We'd ride north on a known route towards Lake Granby, then connect to "High Lonesome" trail and skirt the Indian Peaks Wilderness, and make our way south through Arapahoe Nat'l Recreation Area; all on a trail network very clearly marked on my free map...
Things started off so well....

But by mid-afternoon we'd be 4 hours in, hiking through thick willows with a thousand feet of forest above us on either side. Barely the shred of a discernable trail would deteriorate to what your
mind tells you is still a barely discernable trail; which then deteriorated to nothing but forest. Yet we continued...

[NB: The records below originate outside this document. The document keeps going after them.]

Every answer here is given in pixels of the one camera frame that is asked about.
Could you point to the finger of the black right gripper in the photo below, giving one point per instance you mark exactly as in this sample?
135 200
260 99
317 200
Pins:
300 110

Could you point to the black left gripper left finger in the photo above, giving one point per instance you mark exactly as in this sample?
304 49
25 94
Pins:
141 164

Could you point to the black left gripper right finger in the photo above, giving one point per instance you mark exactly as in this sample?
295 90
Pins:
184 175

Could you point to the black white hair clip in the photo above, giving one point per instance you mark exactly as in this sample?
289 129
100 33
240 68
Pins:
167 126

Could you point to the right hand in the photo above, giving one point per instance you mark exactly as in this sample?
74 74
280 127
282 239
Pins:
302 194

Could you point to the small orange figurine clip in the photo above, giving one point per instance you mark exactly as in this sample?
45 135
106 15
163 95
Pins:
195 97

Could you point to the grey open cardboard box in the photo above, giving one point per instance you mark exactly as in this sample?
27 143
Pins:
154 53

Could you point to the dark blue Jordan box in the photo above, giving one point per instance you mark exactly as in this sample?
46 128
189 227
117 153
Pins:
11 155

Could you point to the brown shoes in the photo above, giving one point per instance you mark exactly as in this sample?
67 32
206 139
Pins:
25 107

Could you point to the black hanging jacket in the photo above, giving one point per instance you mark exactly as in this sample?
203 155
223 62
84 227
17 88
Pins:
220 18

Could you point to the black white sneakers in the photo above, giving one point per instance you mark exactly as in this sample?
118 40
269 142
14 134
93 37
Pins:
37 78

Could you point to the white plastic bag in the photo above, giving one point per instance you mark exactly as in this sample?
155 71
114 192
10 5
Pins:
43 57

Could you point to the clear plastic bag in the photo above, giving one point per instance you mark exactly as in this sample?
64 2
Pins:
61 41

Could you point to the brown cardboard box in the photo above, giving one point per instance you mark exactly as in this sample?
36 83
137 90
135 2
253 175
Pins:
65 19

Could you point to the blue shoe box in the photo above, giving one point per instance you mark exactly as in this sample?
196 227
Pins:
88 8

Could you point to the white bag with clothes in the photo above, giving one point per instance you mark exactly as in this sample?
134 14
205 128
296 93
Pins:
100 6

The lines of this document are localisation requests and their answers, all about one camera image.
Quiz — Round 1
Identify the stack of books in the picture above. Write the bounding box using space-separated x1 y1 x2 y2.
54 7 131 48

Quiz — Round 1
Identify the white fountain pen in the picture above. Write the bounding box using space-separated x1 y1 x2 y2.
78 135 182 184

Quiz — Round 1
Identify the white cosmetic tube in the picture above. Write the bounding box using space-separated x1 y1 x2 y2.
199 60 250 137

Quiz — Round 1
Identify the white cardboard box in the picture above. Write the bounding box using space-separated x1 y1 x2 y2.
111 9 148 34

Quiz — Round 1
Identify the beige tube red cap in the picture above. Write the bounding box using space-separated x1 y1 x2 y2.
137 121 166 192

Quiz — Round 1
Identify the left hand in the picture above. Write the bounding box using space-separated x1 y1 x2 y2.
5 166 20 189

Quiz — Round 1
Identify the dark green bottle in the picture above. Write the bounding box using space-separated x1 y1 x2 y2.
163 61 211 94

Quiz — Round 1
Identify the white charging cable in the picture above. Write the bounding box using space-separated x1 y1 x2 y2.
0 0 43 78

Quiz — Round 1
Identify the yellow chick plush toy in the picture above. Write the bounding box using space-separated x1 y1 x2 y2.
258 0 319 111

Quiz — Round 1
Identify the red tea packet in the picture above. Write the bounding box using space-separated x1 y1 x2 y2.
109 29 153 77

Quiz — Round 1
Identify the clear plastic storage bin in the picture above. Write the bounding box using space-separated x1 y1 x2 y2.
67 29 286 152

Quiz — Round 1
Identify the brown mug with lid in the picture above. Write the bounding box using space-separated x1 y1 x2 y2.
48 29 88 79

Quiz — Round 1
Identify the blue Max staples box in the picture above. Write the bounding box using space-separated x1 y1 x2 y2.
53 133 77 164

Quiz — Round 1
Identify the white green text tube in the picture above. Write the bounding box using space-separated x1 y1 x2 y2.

I hesitate to use the phrase "trudging aimlessly," but it was mighty close. You gotta understand the guys I was with, though; and I've mentioned them here before. They get put in motion towards a certain location and they'll stop at
nothing, except to stop and put on their space blanket...

My mind, brimming with nervous uncertainty was desperately trying to distinguish the difference between being lost and losing your way. We'd test that edge a half-dozen times as the sun began its downward trend......

In the end we'd never find the route but would stumble upon an obscure, but cut-in trail, followed by a 10 mile slog back to Winter Park. Then, it was all carnitas, tequila, and yet another story added to the ever expanding quiver.
....................Every so often we need to lose our way - to get out of our comfort zone enough to flirt with the fringes of panic. Cause if you can emerge, it makes telling the story later that much more meaningful...
And to cap off the weekend I'd FINALLY make it to the podium by taking 2nd place in the weekend's Pro Men Super-D; despite crashing in the last quarter of the descent. This means one of two things:
- Me and the guy in front were fast enough to gap the field, for me to crash, and still take 2nd, or;
- The rest of the field was slow enough to allow us to get sooo far ahead where I could crash, and still take 2nd.
I like to think it's number 1, but we'll never know...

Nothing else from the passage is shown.